Joining the Vanderburgh County Health Department, the Indiana Attorney General's Office filed the suit today in State v. Mark R. Bryan and Tammy A. Bryan.

The Bryans own a 1918-built house on Mulberry Street in Evansville that they lease to tenants. During a lead-screening program for children in January 2008, one child of a tenant tested positive for elevated blood-lead levels. The Vanderburgh County Health Department alerted the tenant and also collected samples of paint, soil, and dust that tested positive for lead. Warnings were sent for two months, instructing the Bryans that the lead-based paint in the rental house was a health violation and required remediation measures, but no response or correction was ever made.

Lead paint has been banned for use in residential homes since 1978, and under the federal Residential Lead-Based Paint Hazard Reduction Act of 1992, owners must disclose any lead-paint hazards prior to selling or renting a home.

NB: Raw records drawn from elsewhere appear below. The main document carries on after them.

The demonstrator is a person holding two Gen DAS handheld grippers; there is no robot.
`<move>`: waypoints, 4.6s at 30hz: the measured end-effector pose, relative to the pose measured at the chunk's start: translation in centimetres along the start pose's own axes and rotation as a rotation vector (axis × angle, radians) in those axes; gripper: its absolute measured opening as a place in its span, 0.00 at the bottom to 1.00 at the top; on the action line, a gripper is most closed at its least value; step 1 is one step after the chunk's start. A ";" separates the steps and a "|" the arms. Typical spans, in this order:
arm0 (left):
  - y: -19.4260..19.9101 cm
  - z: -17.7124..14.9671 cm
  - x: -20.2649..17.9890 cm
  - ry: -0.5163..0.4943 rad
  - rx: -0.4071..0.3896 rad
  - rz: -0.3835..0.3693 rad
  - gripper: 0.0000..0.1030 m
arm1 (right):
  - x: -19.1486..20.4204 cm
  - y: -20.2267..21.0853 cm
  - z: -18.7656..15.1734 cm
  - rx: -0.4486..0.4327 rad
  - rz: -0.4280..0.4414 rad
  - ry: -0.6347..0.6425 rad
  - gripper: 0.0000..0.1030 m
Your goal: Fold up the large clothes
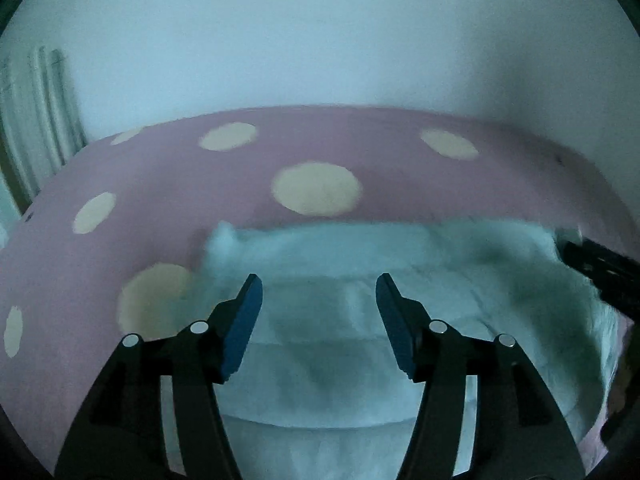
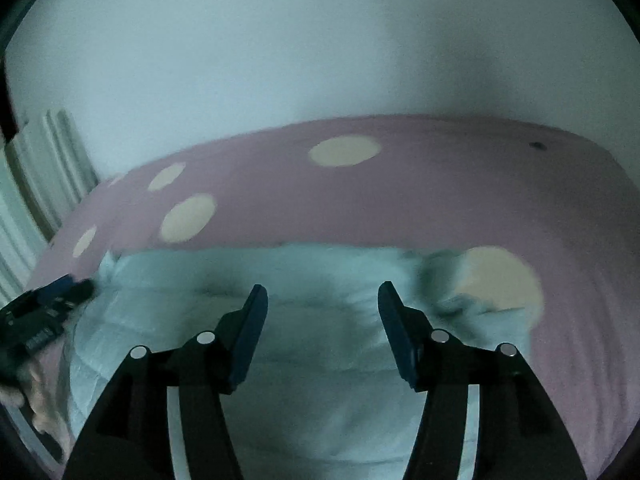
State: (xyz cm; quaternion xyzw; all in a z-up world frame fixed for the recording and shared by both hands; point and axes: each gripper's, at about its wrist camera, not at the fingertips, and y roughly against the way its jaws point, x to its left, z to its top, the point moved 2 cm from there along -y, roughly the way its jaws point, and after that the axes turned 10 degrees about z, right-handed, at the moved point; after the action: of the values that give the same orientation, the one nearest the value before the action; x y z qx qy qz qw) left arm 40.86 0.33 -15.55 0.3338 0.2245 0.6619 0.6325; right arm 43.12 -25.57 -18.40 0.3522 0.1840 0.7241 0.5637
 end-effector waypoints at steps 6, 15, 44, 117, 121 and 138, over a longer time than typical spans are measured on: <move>-4.3 -2.4 -2.6 -0.017 0.081 0.044 0.65 | 1.6 -4.4 -2.2 0.085 -0.027 0.028 0.58; -6.7 -3.1 -3.5 -0.040 0.070 0.071 0.66 | 0.6 -7.1 -3.6 0.075 -0.062 0.023 0.60; 0.9 -4.9 4.7 0.118 0.069 0.006 0.86 | 0.0 3.3 -3.9 -0.030 -0.105 -0.005 0.77; 14.1 -23.4 18.5 0.352 0.187 0.020 0.80 | 1.2 20.5 -20.5 0.019 -0.068 -0.214 0.44; 15.3 -23.0 18.9 0.305 0.144 0.091 0.88 | 4.2 21.7 -19.1 -0.040 -0.032 -0.156 0.44; 13.9 -21.3 19.6 0.271 0.154 0.129 0.91 | 15.0 9.8 -15.5 0.111 0.149 0.019 0.25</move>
State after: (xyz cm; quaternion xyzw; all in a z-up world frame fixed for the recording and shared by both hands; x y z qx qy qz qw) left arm 16.29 20.94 -16.89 0.3026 0.3360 0.7210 0.5250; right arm 23.52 -12.28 -17.93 0.3886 0.2028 0.7560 0.4862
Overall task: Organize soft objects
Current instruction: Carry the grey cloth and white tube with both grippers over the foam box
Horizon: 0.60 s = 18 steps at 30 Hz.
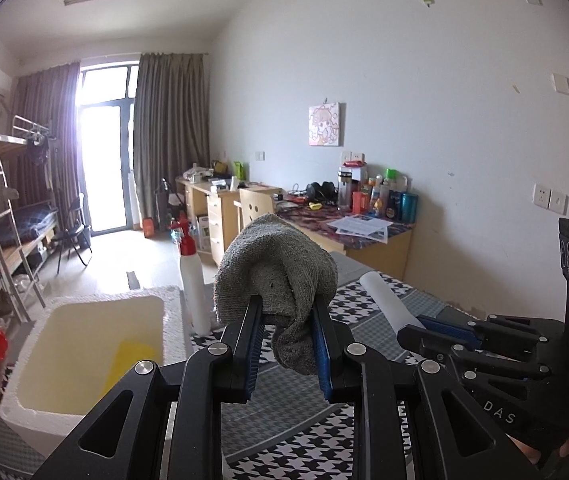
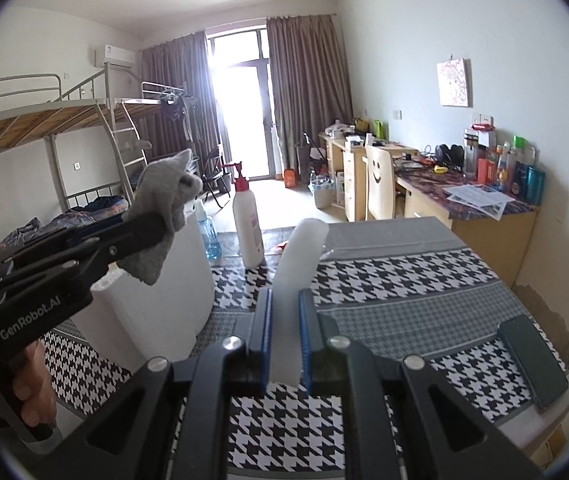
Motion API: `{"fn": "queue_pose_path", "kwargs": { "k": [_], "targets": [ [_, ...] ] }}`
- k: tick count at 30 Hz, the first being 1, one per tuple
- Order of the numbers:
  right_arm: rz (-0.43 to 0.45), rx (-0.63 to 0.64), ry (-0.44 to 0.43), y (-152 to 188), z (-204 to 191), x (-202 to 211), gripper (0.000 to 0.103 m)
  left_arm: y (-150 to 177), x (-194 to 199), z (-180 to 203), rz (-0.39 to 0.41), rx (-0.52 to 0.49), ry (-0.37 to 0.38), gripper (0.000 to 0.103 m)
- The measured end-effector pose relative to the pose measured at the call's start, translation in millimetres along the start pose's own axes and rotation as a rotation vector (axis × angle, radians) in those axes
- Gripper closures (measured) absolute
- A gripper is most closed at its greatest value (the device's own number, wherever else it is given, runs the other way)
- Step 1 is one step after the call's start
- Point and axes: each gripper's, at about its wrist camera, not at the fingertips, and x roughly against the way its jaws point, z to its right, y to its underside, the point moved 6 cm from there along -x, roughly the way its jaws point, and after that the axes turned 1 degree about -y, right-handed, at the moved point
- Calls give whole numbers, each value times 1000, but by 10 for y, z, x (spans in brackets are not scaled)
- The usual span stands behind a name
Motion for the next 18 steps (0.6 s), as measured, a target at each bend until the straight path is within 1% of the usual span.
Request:
{"fn": "queue_pose_path", "kwargs": {
  "k": [4,8,18],
  "targets": [
    [13,13,-12,-70,-47,4,87,-72,29,-50,9,6,-14,78],
    [27,31,-30,-143,-124,12,87,-132,68,-152,23,17,-47,78],
    [44,71,-77,-290,-329,-61,87,-189,105,-360,38,36,-106,78]
  ]
}}
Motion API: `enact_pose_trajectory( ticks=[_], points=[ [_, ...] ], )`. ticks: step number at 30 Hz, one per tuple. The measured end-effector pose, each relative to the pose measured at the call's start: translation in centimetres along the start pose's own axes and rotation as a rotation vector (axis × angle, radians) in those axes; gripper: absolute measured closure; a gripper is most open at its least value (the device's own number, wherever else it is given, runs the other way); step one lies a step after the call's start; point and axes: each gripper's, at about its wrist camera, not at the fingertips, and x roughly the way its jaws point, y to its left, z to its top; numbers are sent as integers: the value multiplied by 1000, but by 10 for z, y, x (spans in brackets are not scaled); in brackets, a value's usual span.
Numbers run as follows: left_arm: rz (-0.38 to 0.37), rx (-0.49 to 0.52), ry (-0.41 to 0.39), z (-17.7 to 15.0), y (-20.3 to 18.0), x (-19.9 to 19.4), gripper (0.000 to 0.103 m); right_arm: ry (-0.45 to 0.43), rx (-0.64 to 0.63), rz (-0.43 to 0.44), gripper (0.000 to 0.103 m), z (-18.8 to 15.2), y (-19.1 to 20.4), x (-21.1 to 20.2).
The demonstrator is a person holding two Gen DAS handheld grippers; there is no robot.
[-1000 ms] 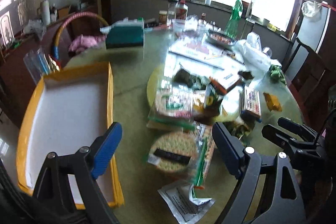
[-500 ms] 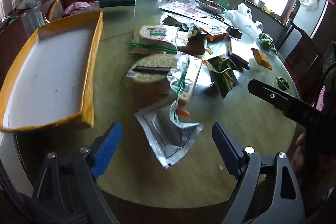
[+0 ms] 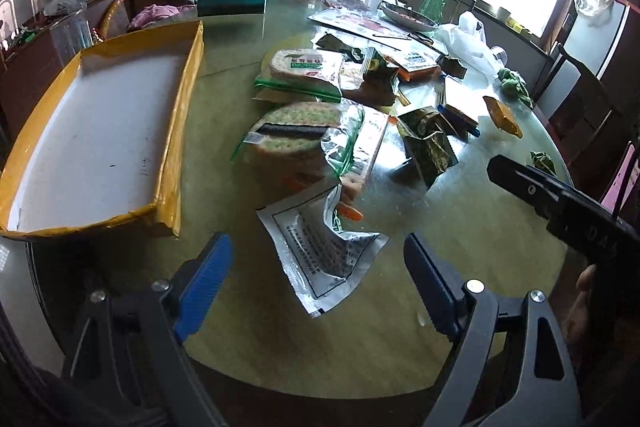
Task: Organize snacks
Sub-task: 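Move both tools over the snack pile toward the packs, then grasp the green garlic-pea bag with the right tool while the left tool grasps the silver sachet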
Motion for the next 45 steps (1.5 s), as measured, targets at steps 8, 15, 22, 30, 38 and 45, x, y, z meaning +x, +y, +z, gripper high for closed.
enact_pose_trajectory(
  ticks=[8,15,22,30,38,45],
  points=[
    [-42,-45,54,4,3,19,17,104,79,84,37,9,-21,46],
    [-71,-46,96,8,3,38,28,147,85,82,37,25,-18,79],
    [-125,-37,71,1,15,32,32,149,41,65,40,19,-12,84],
    [-187,-77,89,-5,22,20,33,178,9,92,84,7,-9,72],
    [-219,-202,96,7,33,14,24,134,90,118,49,1,-21,55],
    [-202,-218,110,6,29,32,52,168,167,185,23,23,-19,73]
  ],
)
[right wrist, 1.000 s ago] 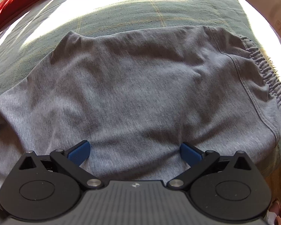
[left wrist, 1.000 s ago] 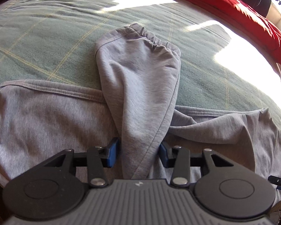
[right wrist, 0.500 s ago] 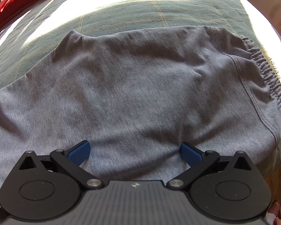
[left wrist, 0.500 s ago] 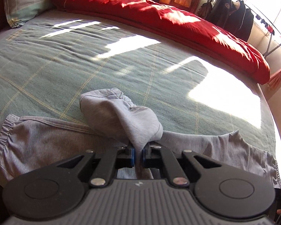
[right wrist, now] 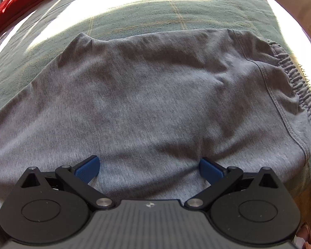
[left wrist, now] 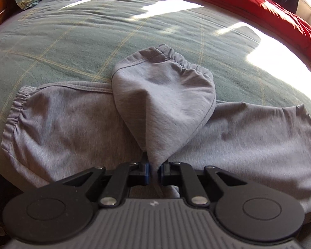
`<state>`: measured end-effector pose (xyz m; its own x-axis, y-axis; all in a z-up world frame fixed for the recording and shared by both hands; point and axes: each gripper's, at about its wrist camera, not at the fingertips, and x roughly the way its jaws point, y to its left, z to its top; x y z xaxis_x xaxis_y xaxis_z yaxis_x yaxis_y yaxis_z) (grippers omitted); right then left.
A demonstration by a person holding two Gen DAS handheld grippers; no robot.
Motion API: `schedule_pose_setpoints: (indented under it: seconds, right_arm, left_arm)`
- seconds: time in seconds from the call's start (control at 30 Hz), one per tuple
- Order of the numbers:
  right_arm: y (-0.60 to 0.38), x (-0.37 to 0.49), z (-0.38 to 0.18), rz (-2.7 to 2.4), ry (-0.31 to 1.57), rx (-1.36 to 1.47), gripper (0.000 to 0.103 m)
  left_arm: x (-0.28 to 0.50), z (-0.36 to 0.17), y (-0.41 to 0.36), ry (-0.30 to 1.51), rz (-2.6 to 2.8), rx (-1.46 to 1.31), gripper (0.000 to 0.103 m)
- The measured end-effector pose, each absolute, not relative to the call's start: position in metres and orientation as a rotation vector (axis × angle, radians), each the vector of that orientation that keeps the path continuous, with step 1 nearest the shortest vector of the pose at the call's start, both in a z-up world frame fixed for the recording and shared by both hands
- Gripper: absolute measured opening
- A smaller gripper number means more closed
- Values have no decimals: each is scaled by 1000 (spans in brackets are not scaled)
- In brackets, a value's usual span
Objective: Fold clothes
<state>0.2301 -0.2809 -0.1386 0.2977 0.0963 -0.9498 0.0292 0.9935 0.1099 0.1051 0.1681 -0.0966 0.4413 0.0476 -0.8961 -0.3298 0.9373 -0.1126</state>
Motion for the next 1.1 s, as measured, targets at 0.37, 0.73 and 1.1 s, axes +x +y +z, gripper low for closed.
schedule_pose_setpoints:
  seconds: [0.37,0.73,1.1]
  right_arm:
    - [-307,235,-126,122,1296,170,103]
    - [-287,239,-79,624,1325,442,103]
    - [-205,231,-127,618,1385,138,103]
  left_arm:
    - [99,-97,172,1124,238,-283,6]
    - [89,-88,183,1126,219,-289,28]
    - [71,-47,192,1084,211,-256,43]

The new suit seeks an injunction ordering the Bryans to immediately fix the issue, either by a licensed contractor removing the paint or by encapsulation of the lead-based paint by repainting it with latex paint.

The suit also seeks reimbursement of the government's costs, attorneys' fees, and any other legal costs.

While other states have pursued lead-paint public nuisance actions, this is the first time a suit has been filed in Indiana and the AG believes it could be used as a template for other Hoosier counties in the future.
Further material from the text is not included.